Longtime rivals Iran and the US are holding closed-door talks, with the US vying for the release of prisoners and curbing Iran’s nuclear programme, according to sources. Neither side has gone public about the talks, but a short-term agreement is reportedly expected, rather than a revival of the 2015 deal.

But what’s in it for Iran? Well, any potential deal could ease Western sanctions imposed for violations of the 2015 accord, ease punitive measures by Washington and its allies and applied through the International Atomic Energy Agency or it could spur the US to release billions of dollars in frozen Iranian assets.

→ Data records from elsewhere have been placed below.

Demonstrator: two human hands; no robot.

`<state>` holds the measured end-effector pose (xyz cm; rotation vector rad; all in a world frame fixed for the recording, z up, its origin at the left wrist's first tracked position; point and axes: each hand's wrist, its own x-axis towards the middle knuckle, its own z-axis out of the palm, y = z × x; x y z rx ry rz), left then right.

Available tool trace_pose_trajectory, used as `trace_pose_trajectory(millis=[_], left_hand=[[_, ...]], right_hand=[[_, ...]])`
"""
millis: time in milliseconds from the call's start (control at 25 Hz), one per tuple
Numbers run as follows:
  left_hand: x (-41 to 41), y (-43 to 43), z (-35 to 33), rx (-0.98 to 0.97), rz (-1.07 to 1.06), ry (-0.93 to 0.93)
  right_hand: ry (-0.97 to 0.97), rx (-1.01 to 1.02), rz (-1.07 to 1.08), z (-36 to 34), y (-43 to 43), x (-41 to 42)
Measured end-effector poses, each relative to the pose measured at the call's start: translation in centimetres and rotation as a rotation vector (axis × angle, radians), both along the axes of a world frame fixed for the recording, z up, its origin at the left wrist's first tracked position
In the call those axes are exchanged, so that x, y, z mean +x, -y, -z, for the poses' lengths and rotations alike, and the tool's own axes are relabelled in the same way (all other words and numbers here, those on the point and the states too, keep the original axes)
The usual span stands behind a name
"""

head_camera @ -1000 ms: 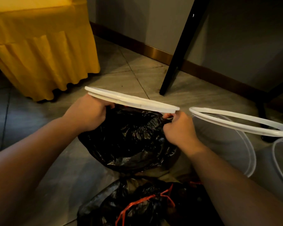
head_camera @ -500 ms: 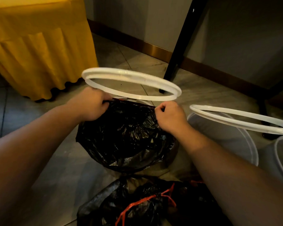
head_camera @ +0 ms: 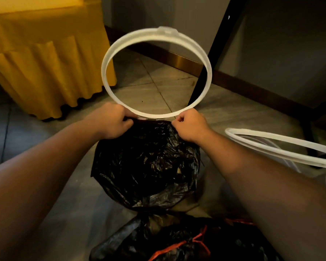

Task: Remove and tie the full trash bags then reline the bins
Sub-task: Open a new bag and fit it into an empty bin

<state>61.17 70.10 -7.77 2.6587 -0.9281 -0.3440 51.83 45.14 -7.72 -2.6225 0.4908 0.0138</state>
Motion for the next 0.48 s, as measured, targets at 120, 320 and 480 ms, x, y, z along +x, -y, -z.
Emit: trace_pose_trajectory(millis=[120,320,480], left_hand=[[0.4,0.3,0.7,-0.120,-0.062,0.029],[1.4,0.9,1.8,-0.280,-0.242,-0.161],[1.7,1.3,2.6,-0.585,-0.582,-0.595]], right_hand=[[0.031,0.095,-0.011,0.6,-0.1,0.3],[-0.001,0.251,0.038,0.7,-0.1,0.6],[-0.011,0.321,0.024,0.9,0.3,1.0]])
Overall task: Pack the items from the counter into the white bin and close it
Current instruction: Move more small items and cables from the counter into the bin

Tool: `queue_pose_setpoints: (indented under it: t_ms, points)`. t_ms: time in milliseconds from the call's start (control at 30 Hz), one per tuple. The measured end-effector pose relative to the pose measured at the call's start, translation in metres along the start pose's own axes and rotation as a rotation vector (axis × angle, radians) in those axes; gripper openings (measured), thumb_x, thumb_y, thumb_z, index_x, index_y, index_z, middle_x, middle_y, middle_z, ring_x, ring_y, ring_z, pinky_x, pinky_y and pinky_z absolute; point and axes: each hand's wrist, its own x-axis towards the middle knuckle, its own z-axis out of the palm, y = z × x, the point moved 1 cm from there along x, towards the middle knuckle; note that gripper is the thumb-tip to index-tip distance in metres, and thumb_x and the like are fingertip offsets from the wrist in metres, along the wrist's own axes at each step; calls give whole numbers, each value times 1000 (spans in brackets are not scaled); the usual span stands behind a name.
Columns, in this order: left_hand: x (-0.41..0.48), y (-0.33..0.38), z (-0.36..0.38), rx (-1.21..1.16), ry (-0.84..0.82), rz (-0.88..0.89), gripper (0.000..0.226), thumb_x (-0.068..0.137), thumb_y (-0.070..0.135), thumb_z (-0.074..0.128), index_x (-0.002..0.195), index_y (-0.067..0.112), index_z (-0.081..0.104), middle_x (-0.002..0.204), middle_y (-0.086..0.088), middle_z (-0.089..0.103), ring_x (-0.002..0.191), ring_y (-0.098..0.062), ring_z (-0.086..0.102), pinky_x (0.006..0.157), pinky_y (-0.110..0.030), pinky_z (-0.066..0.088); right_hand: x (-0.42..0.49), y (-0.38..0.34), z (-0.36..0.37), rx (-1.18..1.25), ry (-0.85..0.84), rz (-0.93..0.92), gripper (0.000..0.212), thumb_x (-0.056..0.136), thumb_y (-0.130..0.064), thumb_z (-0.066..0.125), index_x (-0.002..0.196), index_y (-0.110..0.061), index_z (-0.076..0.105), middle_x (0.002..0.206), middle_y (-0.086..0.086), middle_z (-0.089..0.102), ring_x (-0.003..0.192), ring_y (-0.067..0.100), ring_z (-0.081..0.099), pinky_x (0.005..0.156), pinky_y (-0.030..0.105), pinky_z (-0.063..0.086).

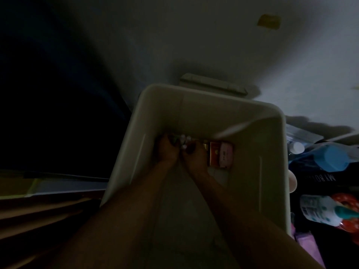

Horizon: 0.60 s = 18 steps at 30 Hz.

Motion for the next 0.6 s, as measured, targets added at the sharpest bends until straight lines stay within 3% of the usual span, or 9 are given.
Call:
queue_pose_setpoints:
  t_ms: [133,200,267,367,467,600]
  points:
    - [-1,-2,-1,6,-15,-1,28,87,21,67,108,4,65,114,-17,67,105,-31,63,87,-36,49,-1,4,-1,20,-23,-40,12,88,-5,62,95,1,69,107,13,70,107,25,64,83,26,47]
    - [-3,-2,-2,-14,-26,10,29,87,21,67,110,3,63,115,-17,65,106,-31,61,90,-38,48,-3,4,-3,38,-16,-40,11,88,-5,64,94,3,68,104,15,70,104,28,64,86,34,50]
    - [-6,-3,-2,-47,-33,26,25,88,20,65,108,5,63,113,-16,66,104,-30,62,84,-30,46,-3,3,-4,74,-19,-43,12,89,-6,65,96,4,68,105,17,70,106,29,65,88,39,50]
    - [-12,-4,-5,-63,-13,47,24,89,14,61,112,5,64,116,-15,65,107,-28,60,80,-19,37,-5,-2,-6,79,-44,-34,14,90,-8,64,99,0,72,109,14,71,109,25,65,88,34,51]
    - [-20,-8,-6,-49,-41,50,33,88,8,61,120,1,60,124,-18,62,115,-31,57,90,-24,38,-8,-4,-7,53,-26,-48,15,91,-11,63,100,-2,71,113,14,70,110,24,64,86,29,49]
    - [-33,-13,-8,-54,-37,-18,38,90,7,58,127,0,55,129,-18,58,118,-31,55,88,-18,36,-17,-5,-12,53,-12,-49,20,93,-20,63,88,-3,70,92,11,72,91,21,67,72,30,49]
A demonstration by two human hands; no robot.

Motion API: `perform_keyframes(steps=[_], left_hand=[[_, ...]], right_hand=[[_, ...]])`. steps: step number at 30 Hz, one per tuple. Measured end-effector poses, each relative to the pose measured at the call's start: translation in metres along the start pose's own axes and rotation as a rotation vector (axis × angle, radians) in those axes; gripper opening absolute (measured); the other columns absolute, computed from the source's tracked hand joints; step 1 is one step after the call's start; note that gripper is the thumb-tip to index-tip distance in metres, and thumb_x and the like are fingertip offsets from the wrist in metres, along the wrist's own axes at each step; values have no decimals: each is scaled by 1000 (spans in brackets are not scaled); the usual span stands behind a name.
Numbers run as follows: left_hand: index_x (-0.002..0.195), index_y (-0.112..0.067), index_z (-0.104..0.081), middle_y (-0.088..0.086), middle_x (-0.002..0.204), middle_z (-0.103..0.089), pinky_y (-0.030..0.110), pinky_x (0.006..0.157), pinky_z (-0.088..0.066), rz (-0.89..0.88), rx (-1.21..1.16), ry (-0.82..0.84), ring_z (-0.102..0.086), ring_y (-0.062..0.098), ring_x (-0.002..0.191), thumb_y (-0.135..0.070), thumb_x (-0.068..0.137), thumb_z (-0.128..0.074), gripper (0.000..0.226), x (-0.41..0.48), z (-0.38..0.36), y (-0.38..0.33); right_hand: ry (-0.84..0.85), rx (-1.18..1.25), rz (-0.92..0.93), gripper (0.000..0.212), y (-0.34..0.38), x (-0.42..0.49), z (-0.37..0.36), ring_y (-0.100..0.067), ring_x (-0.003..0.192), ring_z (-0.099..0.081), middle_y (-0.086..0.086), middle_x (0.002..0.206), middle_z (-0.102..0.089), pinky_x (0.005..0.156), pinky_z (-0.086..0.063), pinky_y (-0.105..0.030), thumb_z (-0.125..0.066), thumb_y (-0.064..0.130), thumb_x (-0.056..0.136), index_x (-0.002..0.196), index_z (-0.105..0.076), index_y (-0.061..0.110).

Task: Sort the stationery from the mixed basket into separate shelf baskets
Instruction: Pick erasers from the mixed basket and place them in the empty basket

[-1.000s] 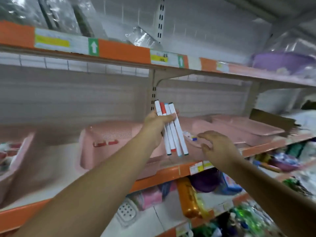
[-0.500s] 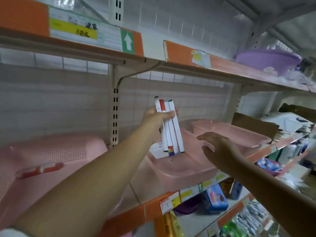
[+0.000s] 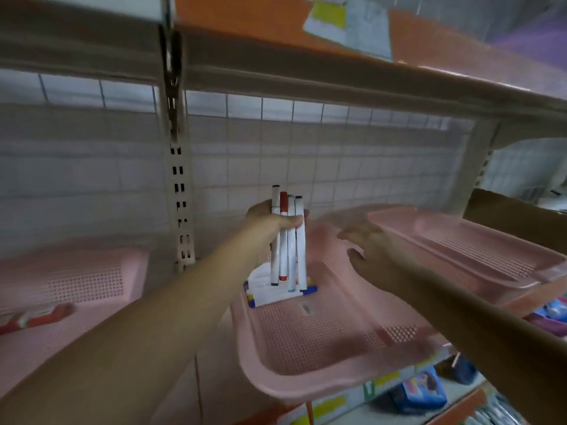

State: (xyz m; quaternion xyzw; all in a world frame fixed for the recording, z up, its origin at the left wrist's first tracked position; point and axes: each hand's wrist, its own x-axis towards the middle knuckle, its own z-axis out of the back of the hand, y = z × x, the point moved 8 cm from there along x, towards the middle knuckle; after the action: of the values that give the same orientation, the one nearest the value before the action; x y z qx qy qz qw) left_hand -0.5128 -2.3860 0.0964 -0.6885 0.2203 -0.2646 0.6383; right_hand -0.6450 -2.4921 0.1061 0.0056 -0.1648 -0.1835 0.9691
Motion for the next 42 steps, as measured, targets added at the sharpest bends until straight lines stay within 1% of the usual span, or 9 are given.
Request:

In Sudan, things are not looking better

Intensified fighting in Sudan’s West Darfur city of el-Geneina is raising alarm about the possibility of genocide. Thousands have fled in the last week alone, with the violence targeting civilians and driven by militias from Arab nomadic tribes, along with members of the paramilitary Rapid Support Forces.

But there’s no respite for those trying to escape. Sudanese citizens are being targeted by the militias even as they enter neighbouring Chad. A 72-hour ceasefire meant nothing for the people of Darfur, while its expiration was marked by fighting elsewhere in the country.

Hajj journeys offer hope and joy

Millions of Muslims from around the world have embarked on the annual Hajj pilgrimage to Mecca. This year, Hajj will start on Monday, June 26, and Eid al-Adha celebrations will occur on June 28.

Here’s a step-by-step guide on what happens during Hajj and Eid al-Adha.

Life is not easy in Syria, Yemen and the Gaza Strip with war and military occupations. But the journey for Hajj often inspires hope for those from these regions, many of whom save the little money they can for years to be able to afford it.

Four groups of pilgrims left Gaza this week. Pilgrims from northwestern Syria streamed through border crossings with Turkey. And Yemenis boarded the first direct flight to Saudi Arabia since 2016 for the pilgrimage.

A little something different: People being amazing

In Jordan’s water-scarce Mafraq region, a farming collective is transforming the lives of Syrian and Jordanian women. They’re learning to grow the azolla plant, a cheaper and less labour-intensive feed for livestock that allows the women to become farmers and provide for their families.

In Qatar’s capital, the city’s glistening skyscrapers get wiped down by Doha’s “Spidermen”. Cleaning the windows of a 40-plus storey building is not for the faint-hearted, but the rigorously trained workers love the adventure of the job.

For the second year in a row, Prince Abdulaziz, son of the late Saudi King Fahd bin Abdulaziz Al Saud, has sponsored about 500 Syrian pilgrims injured in the war there to participate in the Hajj pilgrimage. He’s known in northern Syria as Abu Turki – an alias he used to keep his philanthropy hidden until last year – and pays for the injured pilgrims’ travel and accommodation, their travel documents and Hajj acceptance permits.


Quote of the week

“When Ahmad was killed, I felt as though I lost one of my organs. He was the light of my eye. He was barely in the eighth grade. He used to help me with everything around the house and outside.” | Yousif Saqr, talking about his son, 15-year-old Ahmad Yousif Saqr, who was shot dead by Israeli forces during the raid on the Jenin refugee camp.